BACKGROUND AND PURPOSE: Patients with hereditary hemorrhagic telangiectasia (HHT) are at risk for developing cerebral vascular malformations and pulmonary arteriovenous fistulae. We assessed the risk of neurological dysfunction from these malformations and fistulae.

METHODS: Three hundred twenty-one consecutive patients with HHT seen at a single institution over a 20-year period were studied. Any evidence of prior neurological symptoms or presence of an intracranial vascular malformation was recorded. All cases of possible cerebral arteriovenous malformation were confirmed by conventional arteriography.

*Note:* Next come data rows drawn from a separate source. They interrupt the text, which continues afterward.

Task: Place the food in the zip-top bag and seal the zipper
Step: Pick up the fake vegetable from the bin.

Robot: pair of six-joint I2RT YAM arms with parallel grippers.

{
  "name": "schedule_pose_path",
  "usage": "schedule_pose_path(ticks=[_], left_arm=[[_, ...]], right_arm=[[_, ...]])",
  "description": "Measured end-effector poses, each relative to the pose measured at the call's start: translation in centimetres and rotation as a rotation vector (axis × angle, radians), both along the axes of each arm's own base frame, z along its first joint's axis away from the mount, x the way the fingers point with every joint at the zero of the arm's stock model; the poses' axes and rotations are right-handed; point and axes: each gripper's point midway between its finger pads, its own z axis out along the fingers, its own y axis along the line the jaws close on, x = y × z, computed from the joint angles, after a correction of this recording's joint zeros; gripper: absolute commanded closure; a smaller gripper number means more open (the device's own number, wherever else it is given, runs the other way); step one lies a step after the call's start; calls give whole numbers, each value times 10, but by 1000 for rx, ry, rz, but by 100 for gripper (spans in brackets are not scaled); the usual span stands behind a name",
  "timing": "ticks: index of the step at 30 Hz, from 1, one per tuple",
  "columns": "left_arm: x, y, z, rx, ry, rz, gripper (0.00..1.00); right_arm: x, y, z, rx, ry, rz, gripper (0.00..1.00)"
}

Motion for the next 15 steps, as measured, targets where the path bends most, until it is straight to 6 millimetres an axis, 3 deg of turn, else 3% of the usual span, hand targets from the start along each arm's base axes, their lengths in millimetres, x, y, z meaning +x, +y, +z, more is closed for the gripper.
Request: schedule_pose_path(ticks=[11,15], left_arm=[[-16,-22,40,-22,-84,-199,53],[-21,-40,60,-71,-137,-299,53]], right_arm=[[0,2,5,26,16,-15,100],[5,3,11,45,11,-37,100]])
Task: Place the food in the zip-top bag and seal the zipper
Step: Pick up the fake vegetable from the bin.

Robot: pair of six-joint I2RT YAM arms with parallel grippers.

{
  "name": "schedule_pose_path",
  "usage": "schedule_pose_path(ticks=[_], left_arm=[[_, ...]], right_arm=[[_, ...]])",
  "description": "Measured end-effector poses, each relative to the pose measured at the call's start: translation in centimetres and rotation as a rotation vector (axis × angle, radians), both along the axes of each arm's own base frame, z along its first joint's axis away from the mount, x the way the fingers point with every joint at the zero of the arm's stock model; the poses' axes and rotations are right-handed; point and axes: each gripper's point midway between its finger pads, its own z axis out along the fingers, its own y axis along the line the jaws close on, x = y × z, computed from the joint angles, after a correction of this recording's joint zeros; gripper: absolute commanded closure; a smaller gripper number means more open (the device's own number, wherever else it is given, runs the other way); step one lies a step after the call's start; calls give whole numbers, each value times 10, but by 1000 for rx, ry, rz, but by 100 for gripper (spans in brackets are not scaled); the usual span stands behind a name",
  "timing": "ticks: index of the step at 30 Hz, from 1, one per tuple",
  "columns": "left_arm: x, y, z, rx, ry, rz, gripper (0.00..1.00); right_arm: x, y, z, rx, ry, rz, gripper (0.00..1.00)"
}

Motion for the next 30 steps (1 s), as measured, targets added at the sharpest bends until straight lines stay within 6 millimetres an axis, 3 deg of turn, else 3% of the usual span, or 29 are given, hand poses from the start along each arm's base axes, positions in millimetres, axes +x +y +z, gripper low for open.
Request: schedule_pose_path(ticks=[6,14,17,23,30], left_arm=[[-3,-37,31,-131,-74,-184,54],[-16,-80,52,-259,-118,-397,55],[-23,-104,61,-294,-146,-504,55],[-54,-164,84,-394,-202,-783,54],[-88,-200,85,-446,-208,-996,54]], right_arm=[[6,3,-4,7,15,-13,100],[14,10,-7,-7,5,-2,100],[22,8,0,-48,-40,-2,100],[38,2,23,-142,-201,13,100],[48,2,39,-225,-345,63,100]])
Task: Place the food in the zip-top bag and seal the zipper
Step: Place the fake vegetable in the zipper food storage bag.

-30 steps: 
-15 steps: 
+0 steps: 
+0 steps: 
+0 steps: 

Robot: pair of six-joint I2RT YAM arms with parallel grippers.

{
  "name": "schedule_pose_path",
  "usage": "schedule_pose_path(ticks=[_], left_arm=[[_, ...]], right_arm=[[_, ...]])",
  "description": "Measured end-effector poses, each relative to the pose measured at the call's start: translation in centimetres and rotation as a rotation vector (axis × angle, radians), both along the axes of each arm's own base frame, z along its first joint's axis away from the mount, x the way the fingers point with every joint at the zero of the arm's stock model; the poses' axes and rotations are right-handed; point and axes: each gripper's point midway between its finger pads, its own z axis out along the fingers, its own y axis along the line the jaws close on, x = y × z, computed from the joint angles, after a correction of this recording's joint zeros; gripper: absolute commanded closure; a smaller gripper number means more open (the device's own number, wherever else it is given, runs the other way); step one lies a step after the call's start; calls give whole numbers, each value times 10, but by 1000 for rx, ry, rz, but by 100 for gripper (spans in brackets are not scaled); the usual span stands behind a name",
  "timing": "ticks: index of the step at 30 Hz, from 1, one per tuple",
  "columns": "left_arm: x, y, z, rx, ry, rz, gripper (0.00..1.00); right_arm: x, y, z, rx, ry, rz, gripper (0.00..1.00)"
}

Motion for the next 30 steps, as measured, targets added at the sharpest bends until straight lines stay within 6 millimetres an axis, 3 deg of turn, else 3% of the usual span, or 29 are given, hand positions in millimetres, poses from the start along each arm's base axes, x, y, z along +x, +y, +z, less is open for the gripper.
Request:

RESULTS: Twelve patients (3.7%) had a history of cerebral vascular malformations. Ten patients had arteriovenous malformations, 1 had a dural arteriovenous fistula, and 1 had a cavernous malformation. Seven patients (2.1%) presented with intracranial hemorrhage, 2 presented with seizures alone, and 3 were discovered incidentally. The average age at the time of symptomatic intracranial hemorrhage was 25.4 years. All patients with a history of intracranial hemorrhage were classified as Rankin grade I or II at a mean follow-up interval of 6.0 years. A history of cerebral infarction or transient ischemic attack was found in 29.6% of patients with HHT and a pulmonary arteriovenous fistula.

CONCLUSIONS: The risk of intracranial hemorrhage is low among people with HHT. Furthermore, a majority of these patients have a good functional outcome after hemorrhage. The data do not suggest a compelling indication for routine screening of patients with HHT for asymptomatic cerebral vascular malformations. By comparison, pulmonary arteriovenous fistulae are a much more frequent cause of neurological symptoms in this population.